*Instructions for the task:*
The lines to copy are those in the listing below that contain the word "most".
Content starts
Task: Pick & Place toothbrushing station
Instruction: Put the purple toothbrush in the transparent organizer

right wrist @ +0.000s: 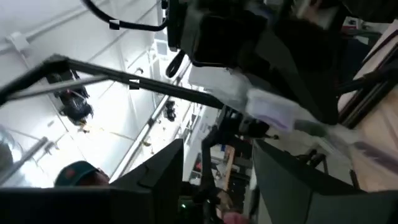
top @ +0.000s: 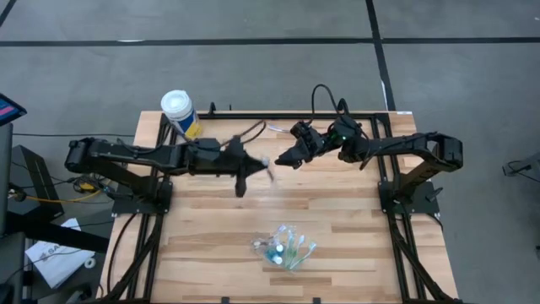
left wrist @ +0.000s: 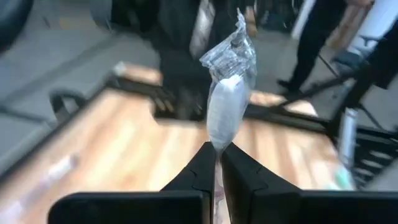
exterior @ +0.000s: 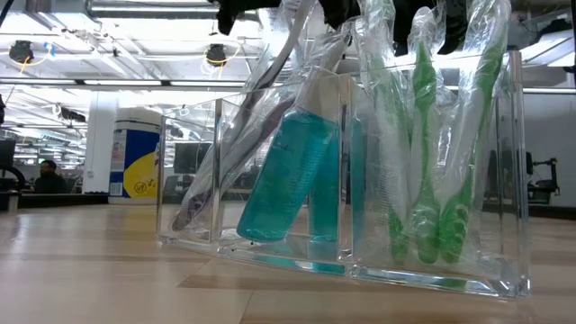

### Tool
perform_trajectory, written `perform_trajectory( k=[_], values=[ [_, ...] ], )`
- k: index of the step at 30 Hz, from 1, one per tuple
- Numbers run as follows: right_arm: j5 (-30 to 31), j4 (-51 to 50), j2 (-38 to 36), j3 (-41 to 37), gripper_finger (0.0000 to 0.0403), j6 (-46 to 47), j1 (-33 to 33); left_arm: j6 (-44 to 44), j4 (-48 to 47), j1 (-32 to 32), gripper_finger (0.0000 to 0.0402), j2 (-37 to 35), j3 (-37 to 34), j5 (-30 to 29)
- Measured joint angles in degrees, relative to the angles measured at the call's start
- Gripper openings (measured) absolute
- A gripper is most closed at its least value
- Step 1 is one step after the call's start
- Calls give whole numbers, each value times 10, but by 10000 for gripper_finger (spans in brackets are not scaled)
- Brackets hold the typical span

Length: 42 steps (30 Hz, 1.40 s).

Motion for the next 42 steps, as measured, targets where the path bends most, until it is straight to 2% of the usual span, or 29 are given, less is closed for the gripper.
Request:
perform_trajectory(
  k=[5,7,9,11,14,19,22,27,34,39,42],
  values=[
    [-7,-72,-7,0,182,-85,-8,-59,-79,-48,6,-9,-1,5],
    [16,-155,-24,0,177,-167,-9,-86,-106,-65,6,-9,-1,5],
    [71,-262,-53,0,170,-267,-6,-106,-120,-81,6,-9,-1,6],
    [160,-364,-92,0,161,-364,-1,-128,-115,-93,6,-9,-1,6],
    [336,-490,-166,0,147,-471,15,-155,-116,-107,6,-9,-1,9],
    [671,-620,-286,0,124,-568,77,-173,-115,-125,5,-9,-1,9],
    [770,-669,-338,0,115,-611,123,-189,-116,-136,5,-9,-1,9],
    [833,-758,-400,0,109,-619,170,-217,-114,-162,5,1,0,-1],
    [833,-844,-439,0,108,-622,204,-247,-100,-214,5,27,-35,-71],
    [831,-859,-441,0,108,-638,223,-259,2,-227,5,31,-87,-121],
    [831,-860,-441,0,108,-638,233,-258,16,-228,5,31,-110,-150]
  ],
)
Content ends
*Solution to this task:*
- A gripper is most closed at its least value
Motion for the next 42 steps, as measured, targets where the path bends most, until it is straight to 2% of the usual span, or 29 are given, less is closed for the gripper.

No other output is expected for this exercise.